Davide Libenzi writes:
> > Why must everything that makes things a bit simpler and more
> > predictable for application programmers be called a "mistake"?
>
> Because if you give guarantees on something, ppl start using such
> guarantee in the wrong way. Kyle's email summarizes it.
OK, my question/protest was a bit terse.
What I am objecting to is this idea that many kernel developers seem
to have, that if there is some aspect of the kernel/user API that
becomes a bit inconvenient for the kernel to implement, then we can
put the blame on the applications that rely on that aspect, call them
names such as "legacy", "abuser", "conceptually buggy", "broken",
etc., and ultimately justify breaking the ABI -- since it's only those
applications that we have demonised that will be affected, after all.
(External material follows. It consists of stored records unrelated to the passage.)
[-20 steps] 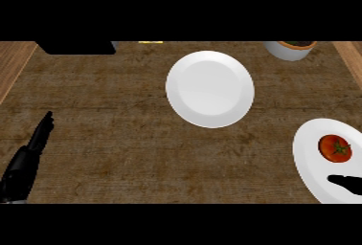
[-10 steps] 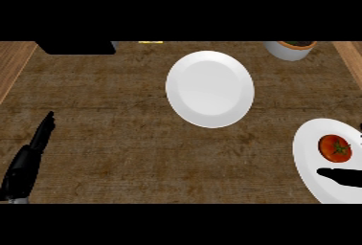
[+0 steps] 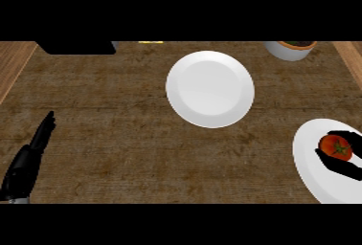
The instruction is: Pick the tomato from the plate and place it in the plate
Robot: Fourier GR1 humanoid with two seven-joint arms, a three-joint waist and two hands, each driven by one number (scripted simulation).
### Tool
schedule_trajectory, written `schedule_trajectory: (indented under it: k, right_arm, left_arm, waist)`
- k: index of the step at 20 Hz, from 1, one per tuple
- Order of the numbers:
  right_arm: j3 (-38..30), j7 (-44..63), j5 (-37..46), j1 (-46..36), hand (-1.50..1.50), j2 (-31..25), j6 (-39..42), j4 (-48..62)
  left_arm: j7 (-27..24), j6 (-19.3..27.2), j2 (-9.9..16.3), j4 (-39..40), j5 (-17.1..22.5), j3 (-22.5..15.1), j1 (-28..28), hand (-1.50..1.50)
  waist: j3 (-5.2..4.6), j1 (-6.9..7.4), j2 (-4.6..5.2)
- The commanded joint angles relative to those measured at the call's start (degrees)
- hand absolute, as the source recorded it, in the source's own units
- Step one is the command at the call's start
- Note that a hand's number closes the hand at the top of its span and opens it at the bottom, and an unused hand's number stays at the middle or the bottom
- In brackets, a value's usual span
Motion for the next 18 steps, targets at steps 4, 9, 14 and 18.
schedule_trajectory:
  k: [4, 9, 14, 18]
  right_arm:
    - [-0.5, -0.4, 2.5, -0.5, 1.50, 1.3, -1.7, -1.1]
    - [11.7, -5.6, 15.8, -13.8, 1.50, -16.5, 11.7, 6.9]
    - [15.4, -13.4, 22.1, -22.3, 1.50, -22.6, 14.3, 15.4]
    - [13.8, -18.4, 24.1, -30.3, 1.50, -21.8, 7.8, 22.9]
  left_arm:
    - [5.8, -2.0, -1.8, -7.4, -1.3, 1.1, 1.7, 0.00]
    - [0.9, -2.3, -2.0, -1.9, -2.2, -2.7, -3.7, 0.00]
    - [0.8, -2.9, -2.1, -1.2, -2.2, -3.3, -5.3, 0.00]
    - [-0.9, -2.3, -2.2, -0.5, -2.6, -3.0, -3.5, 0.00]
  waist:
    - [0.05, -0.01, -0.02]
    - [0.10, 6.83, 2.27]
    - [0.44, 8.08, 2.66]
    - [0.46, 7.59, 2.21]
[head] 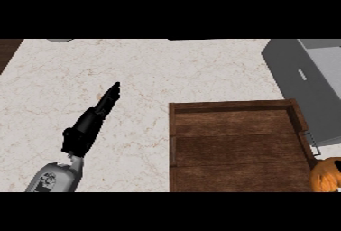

In a way your response quoted above illustrates this perfectly. If we
give guarantees then people will start relying on them "in the wrong
way" -- meaning, in any way that later becomes inconvenient to us.
What next? Shall we break the guarantee that when read() returns, the
data is already in the user's buffer? I'm sure we could improve
performance if we didn't have to give that guarantee, and after all,
only old, broken, legacy, conceptually buggy programs would be abusing
the interface by relying on that. :)
> This should really be treated as an opaque handle, with no assumption on
> its value.
No. This is an assertion that you have just conjured up to suit
yourself, but it is wrong. It does not reflect either historical UNIX
practice or what is specified in POSIX. Application writers are
perfectly justified in relying on getting the lowest-numbered unused
file descriptor.
If you don't think we should be bound by POSIX, then you are perfectly
free to go off and write your own research kernel with whatever
interface you want, and no programs available to run on it. :)
Paul.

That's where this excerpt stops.